Output the listing below exactly, minus its images.

+++++

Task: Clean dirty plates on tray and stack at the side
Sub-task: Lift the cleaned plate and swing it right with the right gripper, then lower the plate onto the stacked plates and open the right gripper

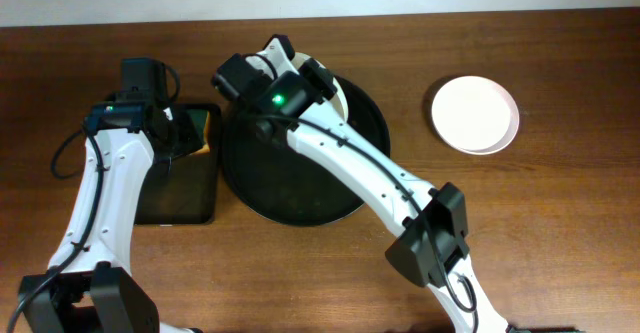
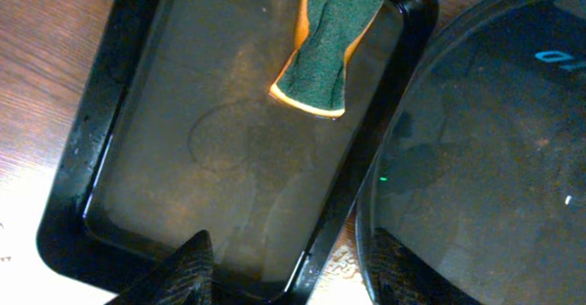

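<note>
My right gripper [image 1: 305, 73] hangs over the far left rim of the round black tray [image 1: 300, 188]. It is shut on the dirty white plate [image 1: 338, 95], which is tilted and mostly covered by the arm. Only white edges of that plate show. A clean white plate [image 1: 475, 113] lies on the table at the right. My left gripper [image 1: 165, 138] [image 2: 288, 282] is open and empty above the rectangular black tray [image 2: 101, 140]. The green and orange sponge [image 2: 328, 44] lies at that tray's far end.
The right arm stretches across the round tray from the bottom right. In the left wrist view the round tray [image 2: 494, 158] is wet and bare, right next to the rectangular tray. Brown wooden table [image 1: 560, 233] lies all around.
The right arm has moved with the plate from the round tray's right side to its far left rim. The left gripper's fingers stand a little wider apart over the rectangular tray.
First my left gripper held the sponge on the plate in the round tray, with the right gripper at the plate's rim. Then the sponge lay in the rectangular tray and the left gripper was open above it. The right gripper then held the stained plate up, and now holds it far left.
</note>
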You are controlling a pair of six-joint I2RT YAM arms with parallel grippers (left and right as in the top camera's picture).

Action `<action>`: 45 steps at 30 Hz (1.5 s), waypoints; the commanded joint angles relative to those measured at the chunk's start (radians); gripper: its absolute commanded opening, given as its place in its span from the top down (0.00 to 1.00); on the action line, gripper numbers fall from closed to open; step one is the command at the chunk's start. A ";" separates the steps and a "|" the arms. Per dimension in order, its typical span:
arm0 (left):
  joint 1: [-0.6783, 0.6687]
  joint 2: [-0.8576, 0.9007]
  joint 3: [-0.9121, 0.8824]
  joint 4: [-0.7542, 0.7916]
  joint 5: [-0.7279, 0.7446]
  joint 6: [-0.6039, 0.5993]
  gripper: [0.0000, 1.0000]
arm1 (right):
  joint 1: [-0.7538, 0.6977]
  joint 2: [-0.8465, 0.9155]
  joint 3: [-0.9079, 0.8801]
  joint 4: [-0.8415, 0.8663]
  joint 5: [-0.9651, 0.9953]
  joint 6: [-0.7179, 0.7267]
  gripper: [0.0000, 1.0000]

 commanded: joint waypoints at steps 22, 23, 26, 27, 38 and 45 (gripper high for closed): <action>0.002 -0.022 -0.008 -0.001 0.010 0.006 0.01 | -1.165 -0.011 -0.308 -0.033 -1.247 0.019 0.83; 0.002 -0.022 -0.008 -0.001 0.010 0.006 0.01 | -1.166 -0.011 -0.308 -0.033 -1.228 0.018 0.75; 0.002 -0.022 -0.008 -0.001 0.010 0.006 0.01 | -1.168 -0.011 -0.276 -0.034 -1.217 0.018 0.52; 0.002 -0.022 -0.008 -0.001 0.010 0.006 0.01 | -1.167 -0.011 -0.225 -0.077 -1.226 0.018 0.49; 0.002 -0.022 -0.008 -0.001 0.010 0.006 0.01 | -0.926 0.003 -0.132 -0.152 -1.228 -0.116 0.38; 0.002 -0.022 -0.008 -0.002 0.010 0.006 0.01 | -0.930 0.001 -0.334 0.050 -1.219 -0.151 0.48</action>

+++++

### [ANSWER BOX]
Task: Clean dirty plates on tray and stack at the side
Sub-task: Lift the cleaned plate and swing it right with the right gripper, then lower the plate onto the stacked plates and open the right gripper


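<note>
My right gripper [image 1: 305, 73] hangs over the far left rim of the round black tray [image 1: 300, 188]. It is shut on the dirty white plate [image 1: 338, 95], which is tilted and mostly covered by the arm. Only white edges of that plate show. A clean white plate [image 1: 475, 113] lies on the table at the right. My left gripper [image 1: 165, 138] [image 2: 288, 282] is open and empty above the rectangular black tray [image 2: 101, 140]. The green and orange sponge [image 2: 328, 44] lies at that tray's far end.
The right arm stretches across the round tray from the bottom right. In the left wrist view the round tray [image 2: 494, 158] is wet and bare, right next to the rectangular tray. Brown wooden table [image 1: 560, 233] lies all around.
The right arm has moved with the plate from the round tray's right side to its far left rim. The left gripper's fingers stand a little wider apart over the rectangular tray.
First my left gripper held the sponge on the plate in the round tray, with the right gripper at the plate's rim. Then the sponge lay in the rectangular tray and the left gripper was open above it. The right gripper then held the stained plate up, and now holds it far left.
</note>
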You are controlling a pair of six-joint I2RT YAM arms with parallel grippers (left and right as in the top camera's picture).

Action `<action>`: 45 steps at 30 Hz (1.5 s), waypoints; the commanded joint angles relative to those measured at the chunk's start (radians); gripper: its absolute commanded opening, given as its place in its span from the top down (0.00 to 1.00); on the action line, gripper numbers fall from closed to open; step one is the command at the chunk's start. A ";" separates the steps and a "|" the arms. Per dimension in order, its typical span:
arm0 (left):
  joint 1: [-0.6783, 0.6687]
  joint 2: [-0.8576, 0.9007]
  joint 3: [-0.9121, 0.8824]
  joint 4: [-0.7542, 0.7916]
  joint 5: [-0.7279, 0.7446]
  joint 6: [-0.6039, 0.5993]
  gripper: [0.0000, 1.0000]
arm1 (right):
  joint 1: [-0.7538, 0.6977]
  joint 2: [-0.8465, 0.9155]
  joint 3: [-0.9079, 0.8801]
  joint 4: [-0.8415, 0.8663]
  joint 5: [-0.9651, 0.9953]
  joint 6: [-0.7179, 0.7267]
  gripper: [0.0000, 1.0000]

 commanded: joint waypoints at steps 22, 23, 26, 27, 38 and 45 (gripper high for closed): <action>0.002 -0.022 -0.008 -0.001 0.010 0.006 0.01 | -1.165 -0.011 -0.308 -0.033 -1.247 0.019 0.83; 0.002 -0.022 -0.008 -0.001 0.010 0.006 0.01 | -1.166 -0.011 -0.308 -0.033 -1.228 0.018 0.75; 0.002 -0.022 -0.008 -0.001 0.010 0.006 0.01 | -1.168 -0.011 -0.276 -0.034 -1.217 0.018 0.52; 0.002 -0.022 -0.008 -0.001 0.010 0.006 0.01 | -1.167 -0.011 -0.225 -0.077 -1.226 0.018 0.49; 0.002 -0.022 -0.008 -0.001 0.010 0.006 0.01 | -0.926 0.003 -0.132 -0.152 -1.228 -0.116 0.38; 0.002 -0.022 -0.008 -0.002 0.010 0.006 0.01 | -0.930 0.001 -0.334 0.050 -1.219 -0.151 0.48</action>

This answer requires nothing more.